Apache Kafka is a distributed streaming platform that is typically used for
- Passing messages from a system to multiple subscribers
- Converting messages to a different format (processing) and passing it along.
https://kafka.apache.org/intro has a great intro and this article gives quick gist/notes from that link:
Kafka has 3 main functionalities:
- Publish and Subscribe (a.k.a traditional messaging systems like ActiveMQ)
- Store the data for a given retention period (typically a day or two)
- Process streams (convert or analyze messages/input streams and pass the new message out)
Apache Kafka is deployed in clusters — each cluster having many nodes that could even be in multiple data centers/geo-locations.
It works in terms of topics which are a unique set of streams. Each record in the topic has a Key, Value and Timestamp
Server — Client communication is done via a TCP Protocol — That’s versioned, language-agnostic and designed for high performance
The Topic is divided into multiple Partitions (each stored in its own partition log) for performance and load balancing.
The offset in the partition is used to record the consumer’s current read position and is maintained by the consumer (not server). So, different consumers will have different offsets for the same partition.
Note that the ordering of the messages is only for a given partition.
Each partition is replicated to multiple servers (configurable, for fault tolerance). For a partition, one acts as a “Leader” and others as “followers”. The leader takes care of ‘read’ and ‘write’, and followers passively replicate the leader.
If one server fails, the partition in another ‘followers’ takes up the ‘leader’ role.
And leaders are distributed across servers for different partitions.
Producer, Consumer, Streams, Connectors, and AdminClient APIs
Producer: Publishes to a partition of a topic (Responsibility of deciding the partition — could be just simple round-robin or complex partition function)
Consumer: Belongs to a consumer group and only one consumer in the consumer group receives the message. For multiple messages, Kafka makes sure it load balances on which consumer receives the message.
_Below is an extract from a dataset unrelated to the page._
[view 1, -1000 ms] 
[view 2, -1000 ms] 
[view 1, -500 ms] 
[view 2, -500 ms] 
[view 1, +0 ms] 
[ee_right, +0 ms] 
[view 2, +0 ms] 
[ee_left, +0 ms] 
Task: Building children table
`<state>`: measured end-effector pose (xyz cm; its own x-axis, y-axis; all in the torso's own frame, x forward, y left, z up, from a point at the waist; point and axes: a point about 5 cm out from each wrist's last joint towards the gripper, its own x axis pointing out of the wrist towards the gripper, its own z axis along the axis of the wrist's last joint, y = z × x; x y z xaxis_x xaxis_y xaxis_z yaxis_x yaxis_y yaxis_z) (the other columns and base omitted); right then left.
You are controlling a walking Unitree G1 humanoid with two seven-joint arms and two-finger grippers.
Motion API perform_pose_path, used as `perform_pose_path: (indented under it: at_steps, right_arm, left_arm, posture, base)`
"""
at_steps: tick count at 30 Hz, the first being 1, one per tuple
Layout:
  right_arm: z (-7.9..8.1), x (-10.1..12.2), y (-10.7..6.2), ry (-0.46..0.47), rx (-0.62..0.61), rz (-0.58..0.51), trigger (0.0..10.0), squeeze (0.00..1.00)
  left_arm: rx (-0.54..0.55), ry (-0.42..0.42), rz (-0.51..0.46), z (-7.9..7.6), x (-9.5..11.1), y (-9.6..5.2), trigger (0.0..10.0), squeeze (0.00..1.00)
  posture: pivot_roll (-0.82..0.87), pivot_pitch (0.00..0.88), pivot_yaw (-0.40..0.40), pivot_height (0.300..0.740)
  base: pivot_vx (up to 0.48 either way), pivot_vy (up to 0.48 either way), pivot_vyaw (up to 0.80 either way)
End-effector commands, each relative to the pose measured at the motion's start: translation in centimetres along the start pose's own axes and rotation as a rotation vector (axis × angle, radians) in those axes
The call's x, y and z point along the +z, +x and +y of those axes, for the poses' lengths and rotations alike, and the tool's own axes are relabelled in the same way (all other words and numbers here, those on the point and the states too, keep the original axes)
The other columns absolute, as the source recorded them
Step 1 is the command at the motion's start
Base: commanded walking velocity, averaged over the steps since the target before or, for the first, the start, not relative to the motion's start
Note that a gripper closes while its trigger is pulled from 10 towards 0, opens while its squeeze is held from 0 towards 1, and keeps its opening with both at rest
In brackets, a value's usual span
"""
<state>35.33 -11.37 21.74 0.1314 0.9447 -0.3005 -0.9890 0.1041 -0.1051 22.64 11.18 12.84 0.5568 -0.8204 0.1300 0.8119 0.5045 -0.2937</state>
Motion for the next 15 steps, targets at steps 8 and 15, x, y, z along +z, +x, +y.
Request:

Streams: Non-trivial processing of input stream and passed as an output stream
Connector API: Producers or consumers that connect Kafka topics to existing applications or data systems (eg. connection to rdbms for every change in db)
AdminClient: Managing and inspecting topics, brokers etc.,
Builds upon https://kafka.apache.org/quickstart
Once you download Kafka, you need to start up ZooKeeper (In simplified terms: ZooKeeper is a centralized service to manage configurations and synchronizations for other distributed applications/services)
I prefer running the services as daemons, so my commands: (From the kafka downloaded directory)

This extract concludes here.